__PROBLEM REQUIREMENTS__: Those lines of the records that contain "trace" are to be located and copied.

__EXERCISE INPUTS__:

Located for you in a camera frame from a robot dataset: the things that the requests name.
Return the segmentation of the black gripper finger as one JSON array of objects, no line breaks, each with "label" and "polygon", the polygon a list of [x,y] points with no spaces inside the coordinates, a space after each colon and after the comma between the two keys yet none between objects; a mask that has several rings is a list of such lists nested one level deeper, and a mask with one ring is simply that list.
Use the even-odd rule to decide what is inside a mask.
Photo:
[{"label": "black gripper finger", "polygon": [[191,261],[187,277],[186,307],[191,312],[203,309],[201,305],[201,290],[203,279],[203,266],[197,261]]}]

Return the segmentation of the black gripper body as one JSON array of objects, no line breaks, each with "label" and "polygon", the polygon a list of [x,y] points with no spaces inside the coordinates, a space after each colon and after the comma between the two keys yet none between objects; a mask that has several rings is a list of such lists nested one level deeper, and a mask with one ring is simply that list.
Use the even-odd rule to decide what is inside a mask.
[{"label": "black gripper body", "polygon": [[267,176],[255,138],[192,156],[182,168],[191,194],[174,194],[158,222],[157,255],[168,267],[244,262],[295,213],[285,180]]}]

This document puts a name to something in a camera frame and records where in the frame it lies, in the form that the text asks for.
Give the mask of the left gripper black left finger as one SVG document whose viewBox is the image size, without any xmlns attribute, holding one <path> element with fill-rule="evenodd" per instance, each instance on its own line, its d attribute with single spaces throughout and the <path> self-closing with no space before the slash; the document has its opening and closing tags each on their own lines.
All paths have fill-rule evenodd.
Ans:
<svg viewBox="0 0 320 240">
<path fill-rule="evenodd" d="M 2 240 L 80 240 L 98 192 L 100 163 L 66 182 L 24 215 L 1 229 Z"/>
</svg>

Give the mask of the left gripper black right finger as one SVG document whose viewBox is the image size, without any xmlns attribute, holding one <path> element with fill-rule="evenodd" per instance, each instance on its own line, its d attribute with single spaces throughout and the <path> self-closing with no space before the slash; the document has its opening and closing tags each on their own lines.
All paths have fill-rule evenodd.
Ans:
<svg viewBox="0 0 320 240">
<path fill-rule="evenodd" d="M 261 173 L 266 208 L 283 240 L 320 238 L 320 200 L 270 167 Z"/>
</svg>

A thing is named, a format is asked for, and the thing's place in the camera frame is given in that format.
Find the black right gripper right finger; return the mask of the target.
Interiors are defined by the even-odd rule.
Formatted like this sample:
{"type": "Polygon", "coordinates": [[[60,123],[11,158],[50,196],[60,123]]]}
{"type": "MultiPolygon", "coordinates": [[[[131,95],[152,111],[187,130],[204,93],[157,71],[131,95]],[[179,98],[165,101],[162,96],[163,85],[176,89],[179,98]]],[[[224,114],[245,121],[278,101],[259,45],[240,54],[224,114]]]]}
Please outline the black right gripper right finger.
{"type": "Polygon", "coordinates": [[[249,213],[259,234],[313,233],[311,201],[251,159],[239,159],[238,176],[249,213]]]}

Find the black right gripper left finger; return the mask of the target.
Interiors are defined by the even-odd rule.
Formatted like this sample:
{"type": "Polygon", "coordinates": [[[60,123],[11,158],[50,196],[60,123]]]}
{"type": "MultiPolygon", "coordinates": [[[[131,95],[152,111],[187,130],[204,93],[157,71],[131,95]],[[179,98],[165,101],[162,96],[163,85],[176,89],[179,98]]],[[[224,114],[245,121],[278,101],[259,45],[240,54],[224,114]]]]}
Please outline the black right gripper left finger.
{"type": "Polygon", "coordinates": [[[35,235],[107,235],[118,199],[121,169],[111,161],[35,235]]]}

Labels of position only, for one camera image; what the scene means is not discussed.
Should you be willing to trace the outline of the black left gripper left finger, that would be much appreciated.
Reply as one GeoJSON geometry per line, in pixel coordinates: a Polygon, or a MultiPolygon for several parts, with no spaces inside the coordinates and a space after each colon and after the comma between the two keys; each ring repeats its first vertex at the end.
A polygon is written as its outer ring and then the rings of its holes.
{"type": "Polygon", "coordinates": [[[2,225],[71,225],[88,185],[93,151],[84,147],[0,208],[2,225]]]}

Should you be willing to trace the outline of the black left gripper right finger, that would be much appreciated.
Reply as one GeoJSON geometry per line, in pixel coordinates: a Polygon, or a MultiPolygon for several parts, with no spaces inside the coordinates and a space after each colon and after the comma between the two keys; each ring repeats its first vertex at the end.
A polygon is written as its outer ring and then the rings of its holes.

__EXERCISE RESPONSE__:
Should you be willing to trace the outline of the black left gripper left finger, that would be much appreciated.
Should you be willing to trace the outline of the black left gripper right finger, that would be much appreciated.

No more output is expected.